Dataset excerpt:
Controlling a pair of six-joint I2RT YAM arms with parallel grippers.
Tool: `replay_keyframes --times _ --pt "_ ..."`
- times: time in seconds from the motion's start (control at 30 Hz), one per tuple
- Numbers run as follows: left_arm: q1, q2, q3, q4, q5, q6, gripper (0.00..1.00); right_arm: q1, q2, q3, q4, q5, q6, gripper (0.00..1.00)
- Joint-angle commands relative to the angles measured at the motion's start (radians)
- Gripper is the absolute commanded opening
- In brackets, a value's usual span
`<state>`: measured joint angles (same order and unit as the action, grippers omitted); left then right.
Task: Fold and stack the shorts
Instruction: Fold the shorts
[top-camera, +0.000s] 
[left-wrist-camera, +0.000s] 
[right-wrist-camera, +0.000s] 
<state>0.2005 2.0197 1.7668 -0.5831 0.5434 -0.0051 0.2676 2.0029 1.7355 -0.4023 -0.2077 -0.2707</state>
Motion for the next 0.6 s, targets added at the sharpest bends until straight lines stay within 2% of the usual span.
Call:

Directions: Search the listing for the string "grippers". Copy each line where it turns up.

Answer to this exercise:
Controlling a pair of six-joint I2RT YAM arms with parallel grippers.
`<state>`: measured joint angles (same order and unit as the action, grippers omitted); left then right.

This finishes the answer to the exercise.